Introduction to Bayesian Optimization

Many problems in engineering, computer science, economics, etc., require to find the extremum of a real valued function. These functions are typically continuous and sometimes smooth (e.g.: Lipschitz continuous). However, those functions do not have a closed-form expression or might be multimodal, where some of the local extrema might have a bad outcome compared to the global extremum. The evaluation of those functions might be costly.

Global optimization is a special case of non-convex optimization where we want to find the global extremum of a real valued function, that is, the target function. The search is done by some pointwise evaluation of the target function.

The objective of a global optimization algorithm is to find the sequence of points

$x_n \in \mathcal{A} \subset \mathbb{R}^m , \;\;\; n = 1,2,\ldots$

which converges to the point $x^*$ , that is, the extremum of the target function, when $n$ is large. The algorithm should be able to find that sequence at least for all functions from a given family.

As explained in [Mockus94], this search procedure is a sequential decision making problem where point at step $n+1$ is based on decision $d_n$ which considers all previous data:

$x_{n+1} = d_n(x_{1:n},y_{1:n})$

where $y_i = f(x_i) + \epsilon_i$ . For simplicity, many works assume $\epsilon_i = 0$ , that is, function evaluations are deterministic. However, we can easily extend the description to include stochastic functions (e.g.: homoscedastic noise $\epsilon_i \sim \mathcal{N}(0,\sigma)$ ).

The search method is the sequence of decisions $d = {d_0,\ldots, d_{n-1}}$ , which leads to the final decision $x_{n} = x_{n}(d)$ . In most applications, the objective is to optimize the response of the final decisions. Then, the criteria relies on the optimality error or optimality gap, which can be expressed as:

$\delta_n(f,d) = f\left(x_n\right) - f(x^*)$

In other applications, the objective may require to converge to $x^*$ in the input space. Then, we can use for example the Euclidean distance error:

$\delta_n(f,d) = \|x_n - x^*\|_2 \label{eq:dist-error}$

The previous equations can also be interpreted as variants of the loss function for the decision at each step. Thus, the optimal decision is defined as the function that minimizes the loss function:

$d_n = \arg \min_d \delta_n(f,d)$

This requires full knowledge of function $f$ , which is unavailable. Instead, let assume that the target function $f = f(x)$ belongs to a family of functions $f \in F$ , e.g.: continuous functions in $\mathbb{R}^m$ . Let also assume that the function can be represented as sample from a probability distribution over functions $f \sim P(f)$ . Then, the best response case analysis for the search process is defined as the decision that optimizes the expectation of the loss function:

$d^{BR}_n = \arg \min_d \mathbb{E}_{P(f)} \left[ \delta_n(f,d)\right]= \arg \min_d \int_F \delta_n(f,d) \; dP(f)$

where $P$ is a prior distribution over functions.
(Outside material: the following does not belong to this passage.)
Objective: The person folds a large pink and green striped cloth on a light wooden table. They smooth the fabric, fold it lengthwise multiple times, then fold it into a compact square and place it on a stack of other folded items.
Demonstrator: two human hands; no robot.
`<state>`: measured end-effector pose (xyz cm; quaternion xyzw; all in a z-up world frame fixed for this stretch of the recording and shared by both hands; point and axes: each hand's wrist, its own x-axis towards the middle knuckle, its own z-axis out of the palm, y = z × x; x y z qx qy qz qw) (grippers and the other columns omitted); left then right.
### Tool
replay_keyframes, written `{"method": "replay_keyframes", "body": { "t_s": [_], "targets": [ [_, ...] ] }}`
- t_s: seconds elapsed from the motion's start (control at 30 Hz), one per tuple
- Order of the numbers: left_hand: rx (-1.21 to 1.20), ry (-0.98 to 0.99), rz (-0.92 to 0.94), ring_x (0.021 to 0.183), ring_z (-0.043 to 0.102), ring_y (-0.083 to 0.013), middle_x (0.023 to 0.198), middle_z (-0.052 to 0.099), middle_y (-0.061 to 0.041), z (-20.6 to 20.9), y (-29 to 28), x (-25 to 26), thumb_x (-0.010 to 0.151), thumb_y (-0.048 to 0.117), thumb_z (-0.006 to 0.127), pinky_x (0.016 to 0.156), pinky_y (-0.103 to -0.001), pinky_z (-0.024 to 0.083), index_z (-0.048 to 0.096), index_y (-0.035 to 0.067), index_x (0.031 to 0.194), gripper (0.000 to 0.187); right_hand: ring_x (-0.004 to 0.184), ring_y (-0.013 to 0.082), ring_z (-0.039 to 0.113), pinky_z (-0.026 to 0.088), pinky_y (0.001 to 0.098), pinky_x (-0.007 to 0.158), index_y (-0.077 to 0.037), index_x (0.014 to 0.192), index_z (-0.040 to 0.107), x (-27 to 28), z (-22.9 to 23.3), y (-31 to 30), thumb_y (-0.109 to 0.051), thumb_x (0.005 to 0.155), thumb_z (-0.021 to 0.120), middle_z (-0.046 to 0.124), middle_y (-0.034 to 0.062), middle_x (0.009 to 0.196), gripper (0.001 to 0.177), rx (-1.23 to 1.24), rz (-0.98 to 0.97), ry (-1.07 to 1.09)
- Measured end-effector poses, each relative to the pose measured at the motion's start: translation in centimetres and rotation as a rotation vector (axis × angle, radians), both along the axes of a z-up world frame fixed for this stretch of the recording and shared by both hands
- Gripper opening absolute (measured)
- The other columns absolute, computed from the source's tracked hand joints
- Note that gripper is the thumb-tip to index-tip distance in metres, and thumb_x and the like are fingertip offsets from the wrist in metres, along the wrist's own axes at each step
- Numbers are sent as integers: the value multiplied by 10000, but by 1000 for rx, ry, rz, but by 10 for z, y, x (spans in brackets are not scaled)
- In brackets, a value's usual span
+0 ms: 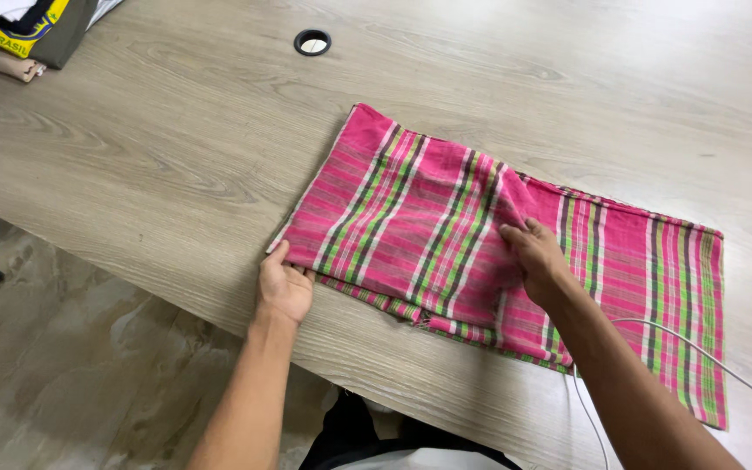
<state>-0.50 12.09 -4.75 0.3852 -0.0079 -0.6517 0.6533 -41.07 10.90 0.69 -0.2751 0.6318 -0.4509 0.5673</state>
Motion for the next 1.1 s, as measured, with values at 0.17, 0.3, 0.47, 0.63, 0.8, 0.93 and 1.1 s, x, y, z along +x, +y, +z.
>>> {"method": "replay_keyframes", "body": {
  "t_s": [0.17,0.3,0.47,0.63,0.8,0.93,1.1],
  "targets": [
    [-4,8,-59,1280,596,-228,1391,641,-94,29,4,2,988,329,578,1114,-418,450,573,57,1361,461,680,142,588,499,280,570,-52,1187,679,-6,-1,-20,-330,995,699,693,47,841,338,97,-55,-150],
    [37,35,-146,1296,578,-260,1417,619,-120,55,-5,-4,984,422,559,1099,-445,444,548,45,1390,555,817,155,705,604,326,742,-72,1165,666,10,14,-52,-279,956,712,734,48,942,299,195,-144,-190],
    [-118,-27,-19,1326,586,-237,1440,620,-105,48,-6,-7,993,316,598,1150,-408,454,555,55,1404,489,860,179,711,640,344,855,-57,1162,677,3,21,-70,-157,934,763,715,69,1012,263,36,-147,-315],
    [-86,34,-25,1251,627,-243,1374,661,-104,31,8,-1,973,252,635,1114,-431,476,595,63,1356,429,780,166,703,643,339,709,-79,1073,667,-10,-1,-57,-171,954,733,698,52,974,164,234,-247,-169],
    [25,-160,-50,1207,623,-258,1303,653,-89,25,9,5,872,49,697,1081,-485,482,567,113,1296,448,656,115,672,604,271,609,-85,991,721,-21,-13,-61,-174,969,737,717,24,893,93,62,-192,-172],
    [22,-137,-59,1225,641,-274,1312,655,-121,26,10,11,863,36,714,1107,-478,496,548,82,1308,477,734,135,652,598,305,656,-60,1123,703,-22,-6,-64,-223,980,749,703,54,952,222,-40,-168,-110],
    [26,-121,-98,1240,617,-252,1337,646,-99,33,16,12,872,130,740,1103,-473,483,576,78,1343,502,1032,178,600,534,386,937,-52,1399,630,-4,9,-34,-391,1016,694,684,90,1231,515,145,18,91]
  ]
}}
However, we can improve the equation considering that, at decision $d_n$ we have already observed the actual response of the function at $n-1$ points, $\{x_{1:n-1},y_{1:n-1}\}$ . Thus, the prior information of the function can be updated with the observations and the Bayes rule:

$P(f|x_{1:n-1},y_{1:n-1}) = \frac{P(x_{1:n-1},y_{1:n-1}|f) P(f)}{P(x_{1:n-1},y_{1:n-1})}$

In fact, we can actually rewrite the equation to represent the updates sequentially:

$P(f|x_{1:i},y_{1:i}) = \frac{P(x_{i},y_{i}|f) P(f|x_{1:i-1},y_{1:i-1})}{P(x_{i},y_{i})}, \qquad \forall \; i=1 \ldots n-1$

Thus, the previous equation can be rewritten as:

$d^{BO}_n = \arg \min_d \mathbb{E}_{P(f|x_{1:n-1},y_{1:n-1})} \left[ \delta_n(f,d)\right] = \arg \min_d \int_F \delta_n(f,d) \; dP(f|x_{1:n-1},y_{1:n-1})$

This equation is the root of Bayesian optimization, where the Bayesian part comes from the fact that we are computing the expectation with respect to the posterior distribution, also called belief, over functions. Therefore, Bayesian optimization is a memory-based optimization algorithm.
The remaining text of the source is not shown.